Problem details: Both the line containing "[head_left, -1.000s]" and the line containing "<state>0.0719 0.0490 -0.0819" belong to the span. Output exactly that span from the listing below, and nothing outside it.

Available data:
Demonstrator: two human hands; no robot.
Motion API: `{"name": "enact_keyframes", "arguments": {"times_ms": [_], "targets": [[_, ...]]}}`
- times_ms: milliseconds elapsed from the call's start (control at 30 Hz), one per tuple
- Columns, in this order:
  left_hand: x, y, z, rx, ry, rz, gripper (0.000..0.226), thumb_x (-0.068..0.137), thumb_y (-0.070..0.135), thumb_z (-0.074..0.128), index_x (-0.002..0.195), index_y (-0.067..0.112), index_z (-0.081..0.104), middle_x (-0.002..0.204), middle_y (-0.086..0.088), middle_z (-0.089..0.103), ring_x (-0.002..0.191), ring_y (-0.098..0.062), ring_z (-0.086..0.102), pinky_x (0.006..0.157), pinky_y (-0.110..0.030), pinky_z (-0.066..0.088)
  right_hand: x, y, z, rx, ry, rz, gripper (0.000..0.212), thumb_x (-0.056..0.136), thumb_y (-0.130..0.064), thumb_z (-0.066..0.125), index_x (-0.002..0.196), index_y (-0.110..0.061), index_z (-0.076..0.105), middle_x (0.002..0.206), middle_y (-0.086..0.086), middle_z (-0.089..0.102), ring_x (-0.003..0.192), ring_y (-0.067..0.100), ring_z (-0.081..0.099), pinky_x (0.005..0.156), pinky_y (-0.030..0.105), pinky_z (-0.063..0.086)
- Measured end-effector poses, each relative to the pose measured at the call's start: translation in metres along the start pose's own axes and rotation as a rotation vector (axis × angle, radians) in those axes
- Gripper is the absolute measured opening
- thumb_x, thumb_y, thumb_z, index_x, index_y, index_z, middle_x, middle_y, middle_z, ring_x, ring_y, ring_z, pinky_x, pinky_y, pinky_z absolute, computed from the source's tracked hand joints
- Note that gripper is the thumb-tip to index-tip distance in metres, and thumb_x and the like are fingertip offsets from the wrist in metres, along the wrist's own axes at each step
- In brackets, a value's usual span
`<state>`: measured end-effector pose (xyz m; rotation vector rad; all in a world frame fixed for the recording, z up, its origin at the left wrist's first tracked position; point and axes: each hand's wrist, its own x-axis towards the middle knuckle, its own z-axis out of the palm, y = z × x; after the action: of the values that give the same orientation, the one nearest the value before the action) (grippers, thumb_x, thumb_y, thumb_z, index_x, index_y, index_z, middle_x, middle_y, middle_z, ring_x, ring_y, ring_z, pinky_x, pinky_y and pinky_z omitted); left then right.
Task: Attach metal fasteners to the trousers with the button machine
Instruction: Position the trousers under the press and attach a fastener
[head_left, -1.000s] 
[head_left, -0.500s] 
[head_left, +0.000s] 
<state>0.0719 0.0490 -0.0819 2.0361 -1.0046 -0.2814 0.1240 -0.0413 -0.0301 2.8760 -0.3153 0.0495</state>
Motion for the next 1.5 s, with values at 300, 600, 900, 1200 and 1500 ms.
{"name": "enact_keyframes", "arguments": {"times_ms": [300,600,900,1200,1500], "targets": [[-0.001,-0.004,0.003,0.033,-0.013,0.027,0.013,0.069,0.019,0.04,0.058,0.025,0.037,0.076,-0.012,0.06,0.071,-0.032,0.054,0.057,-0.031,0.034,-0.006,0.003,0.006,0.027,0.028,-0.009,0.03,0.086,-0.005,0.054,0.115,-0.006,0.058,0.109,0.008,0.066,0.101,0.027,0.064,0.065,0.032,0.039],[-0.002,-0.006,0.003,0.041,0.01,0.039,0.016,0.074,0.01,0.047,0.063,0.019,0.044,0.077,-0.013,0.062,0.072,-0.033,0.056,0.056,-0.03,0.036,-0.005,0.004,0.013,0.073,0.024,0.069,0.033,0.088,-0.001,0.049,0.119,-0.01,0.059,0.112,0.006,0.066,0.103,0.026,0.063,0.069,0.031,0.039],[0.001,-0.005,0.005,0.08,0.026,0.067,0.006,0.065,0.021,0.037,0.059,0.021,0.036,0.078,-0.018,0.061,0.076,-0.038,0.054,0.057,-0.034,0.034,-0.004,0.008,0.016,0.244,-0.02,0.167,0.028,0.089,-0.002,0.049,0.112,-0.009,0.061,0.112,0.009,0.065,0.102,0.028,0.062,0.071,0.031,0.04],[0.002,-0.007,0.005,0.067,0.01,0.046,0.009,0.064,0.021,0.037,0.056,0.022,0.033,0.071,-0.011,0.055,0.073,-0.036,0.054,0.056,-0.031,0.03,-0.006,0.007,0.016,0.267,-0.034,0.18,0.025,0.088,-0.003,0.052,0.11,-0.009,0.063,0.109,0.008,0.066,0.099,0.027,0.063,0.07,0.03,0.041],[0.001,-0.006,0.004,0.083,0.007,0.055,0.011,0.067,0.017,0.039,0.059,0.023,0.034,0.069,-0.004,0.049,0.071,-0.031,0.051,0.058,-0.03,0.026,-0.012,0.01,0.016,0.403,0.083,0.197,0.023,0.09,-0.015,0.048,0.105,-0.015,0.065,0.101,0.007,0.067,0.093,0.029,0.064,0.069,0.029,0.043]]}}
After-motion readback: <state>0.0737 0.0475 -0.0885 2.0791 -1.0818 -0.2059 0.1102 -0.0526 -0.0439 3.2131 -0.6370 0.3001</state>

Response area:
[head_left, -1.000s] 
[head_left, -0.500s] 
[head_left, +0.000s] 
<state>0.0719 0.0490 -0.0819 2.0361 -1.0046 -0.2814 0.1240 -0.0413 -0.0301 2.8760 -0.3153 0.0495</state>

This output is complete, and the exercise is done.